- _Task requirements_: Repeat the listing that follows character for character, omitting images.

- _Data section_:
= = =

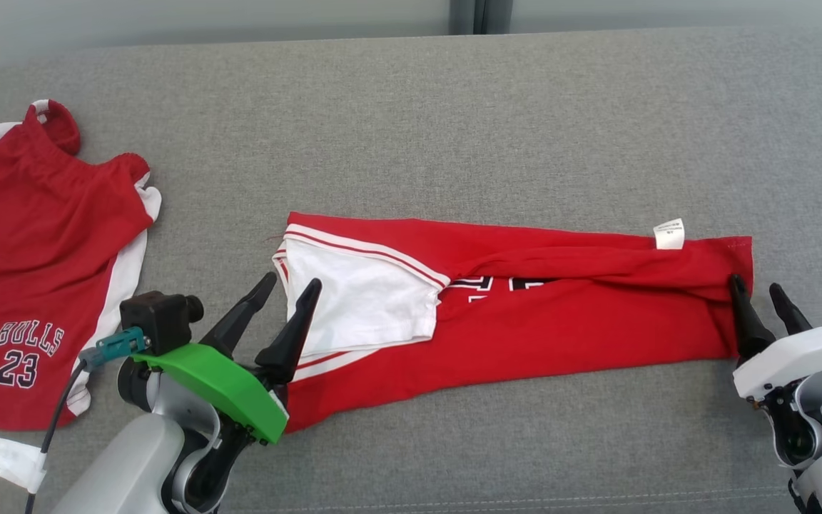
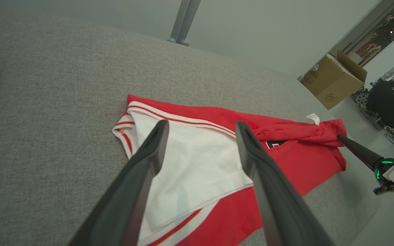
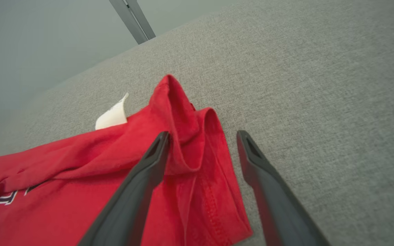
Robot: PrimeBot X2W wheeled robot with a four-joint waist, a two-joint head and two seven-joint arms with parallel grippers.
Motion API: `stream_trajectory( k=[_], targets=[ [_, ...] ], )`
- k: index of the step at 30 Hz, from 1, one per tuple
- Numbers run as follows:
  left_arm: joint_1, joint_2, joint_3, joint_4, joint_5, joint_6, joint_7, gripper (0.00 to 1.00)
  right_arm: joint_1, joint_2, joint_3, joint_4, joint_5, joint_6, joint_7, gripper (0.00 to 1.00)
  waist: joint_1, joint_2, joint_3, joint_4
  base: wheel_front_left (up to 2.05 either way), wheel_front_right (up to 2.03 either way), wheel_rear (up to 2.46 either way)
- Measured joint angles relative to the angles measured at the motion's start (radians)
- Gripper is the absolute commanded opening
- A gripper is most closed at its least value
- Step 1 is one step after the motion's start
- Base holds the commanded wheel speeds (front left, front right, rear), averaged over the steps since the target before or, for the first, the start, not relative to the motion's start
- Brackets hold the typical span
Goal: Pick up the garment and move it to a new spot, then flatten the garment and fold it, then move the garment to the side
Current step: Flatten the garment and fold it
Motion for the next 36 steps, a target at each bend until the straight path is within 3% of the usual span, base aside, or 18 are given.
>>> stream_trajectory(
  k=[20,32,33,34,35,36],
  targets=[
    [0.015,-0.003,0.0,-0.033,0.0,0.025,0.002,1.0,-0.092,0.05,-0.04,0.152,0.095,-0.009,0.107,1.0,0.0,0.0,0.011,0.024,0.0,0.0,0.0],
    [0.019,-0.002,0.0,-0.049,0.0,0.031,0.009,1.0,-0.135,0.068,-0.038,0.187,0.163,0.005,0.201,1.0,0.0,0.0,0.018,0.04,0.0,0.0,0.0],
    [0.02,-0.002,0.0,-0.05,0.0,0.031,0.009,1.0,-0.138,0.068,-0.037,0.188,0.168,0.009,0.207,0.84,0.0,0.0,0.018,0.04,0.0,0.0,0.0],
    [0.02,-0.002,0.0,-0.05,0.0,0.031,0.009,1.0,-0.139,0.069,-0.035,0.187,0.172,0.01,0.207,0.46,0.0,0.0,0.017,0.041,0.0,0.0,0.0],
    [0.02,-0.001,0.0,-0.05,0.0,0.031,0.009,1.0,-0.14,0.071,-0.034,0.186,0.172,0.01,0.207,0.2,0.0,0.0,0.016,0.042,0.0,0.0,0.0],
    [0.02,-0.001,0.0,-0.051,0.0,0.031,0.009,1.0,-0.14,0.073,-0.034,0.185,0.173,0.01,0.207,0.06,0.0,0.0,0.015,0.042,0.0,0.0,0.0]
  ],
)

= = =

- _Written response_:
Robot: PrimeBot X2W wheeled robot with a four-joint waist, a two-joint head and two seven-joint arms with parallel grippers.
Motion API: `stream_trajectory( k=[_], targets=[ [_, ...] ], )`
- k: index of the step at 30 Hz, from 1, one per tuple
- Numbers run as follows:
  left_arm: joint_1, joint_2, joint_3, joint_4, joint_5, joint_6, joint_7, gripper (0.00 to 1.00)
  right_arm: joint_1, joint_2, joint_3, joint_4, joint_5, joint_6, joint_7, gripper (0.00 to 1.00)
  waist: joint_1, joint_2, joint_3, joint_4
  base: wheel_front_left (up to 2.05 either way), wheel_front_right (up to 2.03 either way), wheel_rear (up to 2.46 either way)
- Measured joint angles relative to the angles measured at the motion's start (radians)
- Gripper is the absolute commanded opening
- A gripper is most closed at its least value
- Step 1 is one step after the motion's start
- Base holds the commanded wheel speeds (front left, front right, rear), averaged over the steps since the target before or, for the first, the start, not relative to the motion's start
- Brackets hold the typical span
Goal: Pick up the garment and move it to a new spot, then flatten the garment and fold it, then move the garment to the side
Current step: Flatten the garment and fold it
Motion for the next 36 steps, a target at each bend until the straight path is within 3% of the usual span, base aside, or 18 are given.
>>> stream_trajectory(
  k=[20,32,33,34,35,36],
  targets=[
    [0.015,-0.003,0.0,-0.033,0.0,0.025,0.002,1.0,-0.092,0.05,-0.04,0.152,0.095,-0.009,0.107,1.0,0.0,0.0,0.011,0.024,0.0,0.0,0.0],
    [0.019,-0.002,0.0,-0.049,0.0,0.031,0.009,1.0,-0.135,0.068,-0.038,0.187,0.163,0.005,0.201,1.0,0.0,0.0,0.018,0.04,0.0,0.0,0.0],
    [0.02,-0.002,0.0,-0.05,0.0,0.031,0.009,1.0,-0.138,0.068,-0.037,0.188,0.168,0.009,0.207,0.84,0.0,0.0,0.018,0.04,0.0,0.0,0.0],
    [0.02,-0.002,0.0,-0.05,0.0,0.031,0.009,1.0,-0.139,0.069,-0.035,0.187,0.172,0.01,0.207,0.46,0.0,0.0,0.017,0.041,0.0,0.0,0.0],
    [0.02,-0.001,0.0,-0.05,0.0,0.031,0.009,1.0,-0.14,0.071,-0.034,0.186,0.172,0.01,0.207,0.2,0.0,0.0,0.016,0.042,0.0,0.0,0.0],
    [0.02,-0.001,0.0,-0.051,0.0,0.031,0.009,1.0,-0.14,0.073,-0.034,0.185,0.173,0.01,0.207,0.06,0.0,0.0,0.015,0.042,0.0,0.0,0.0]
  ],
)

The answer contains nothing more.